A photo of my presentation board on graphics tablets.
The flow chart I made of my product, its components, the components of its components, and where everything came from.

Write Up

For this project, I researched the components of a tool I use for drawing every weekend or so: my tablet. The model I use is a Wacom Intuos3 Pen Tablet, which uses a USB cord to connect to the computer and comes with a mouse (called a puck), a battery-less pen and its stand, and some extra pen nibs for when the older plastic ones get worn down. The research I did was based around this model, though for my presentation I used a generic model since taking apart a Wacom to find out what it was made out of would be costly, not to mention illegal since Wacom’s designs are patented and protected.

Wacom is a Japan-based company, but their products are manufactured in China and shipped all over the world. I explored many of the components that make up the tablet, the pen, the puck, and the packaging. I also looked into where the tablet goes after it has reached the end of its lifespan.

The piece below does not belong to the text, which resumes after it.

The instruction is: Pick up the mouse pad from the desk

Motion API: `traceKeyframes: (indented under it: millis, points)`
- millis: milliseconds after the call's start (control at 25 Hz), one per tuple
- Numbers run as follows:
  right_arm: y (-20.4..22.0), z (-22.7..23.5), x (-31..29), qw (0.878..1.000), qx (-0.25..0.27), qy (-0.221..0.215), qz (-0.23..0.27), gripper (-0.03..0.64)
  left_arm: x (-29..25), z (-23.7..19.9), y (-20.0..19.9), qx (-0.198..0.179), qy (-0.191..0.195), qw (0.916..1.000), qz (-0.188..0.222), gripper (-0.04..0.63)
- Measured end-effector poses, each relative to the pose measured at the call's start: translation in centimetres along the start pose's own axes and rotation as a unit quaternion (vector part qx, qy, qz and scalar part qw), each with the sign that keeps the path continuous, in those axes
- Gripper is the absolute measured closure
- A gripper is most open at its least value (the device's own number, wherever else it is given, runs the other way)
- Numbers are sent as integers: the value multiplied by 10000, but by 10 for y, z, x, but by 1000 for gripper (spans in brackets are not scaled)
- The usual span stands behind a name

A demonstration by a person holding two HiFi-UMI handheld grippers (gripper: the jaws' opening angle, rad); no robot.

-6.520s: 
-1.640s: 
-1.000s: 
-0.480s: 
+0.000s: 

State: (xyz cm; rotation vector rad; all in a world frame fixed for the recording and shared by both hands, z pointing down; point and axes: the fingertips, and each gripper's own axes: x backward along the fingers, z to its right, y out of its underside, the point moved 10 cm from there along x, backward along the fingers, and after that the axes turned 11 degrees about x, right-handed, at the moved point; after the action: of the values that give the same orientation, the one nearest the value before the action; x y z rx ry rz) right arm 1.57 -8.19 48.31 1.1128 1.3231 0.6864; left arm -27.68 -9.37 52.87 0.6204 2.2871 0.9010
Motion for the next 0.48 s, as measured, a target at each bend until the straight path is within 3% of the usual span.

First, I’ll talk about the packaging. Like most things you buy, it comes in a cardboard box. That cardboard box has been printed with inks, made out of pigments and dyes, using the flexographic process. The flexographic printing process is what makes it look shiny and high-quality, since cardboard usually absorbs ink and makes it spongy and dull. The cardboard itself is made out of various types of paper, glued together using a starch-based adhesive. The paper comes from woody trees and plants, things with cellulose in general, which use a lot of water and sunlight to grow. These trees and plants are cut down and made into paper by a factory, of course, and there are numerous costs involved in making it—like electricity, gas, delivery, packaging, and much more.

Moving on, plastics are a common product in almost everything, and tablets are no exception. My Wacom Intuos3 has a sleek resin coating on top and plastic buttons—its whole shell is pretty much plastic. Seeing as tablets, as well as most other technologies, are made in China, the materials to make it are probably mined or manufactured there too. It’s made of rubber, celluloid, heat and radiation, and thermosetting polymers or thermoplastics, which in itself is made by celluloid and rubber as well. Resin is also a component in plastic, and those come from trees, particularly coniferous ones like pine trees.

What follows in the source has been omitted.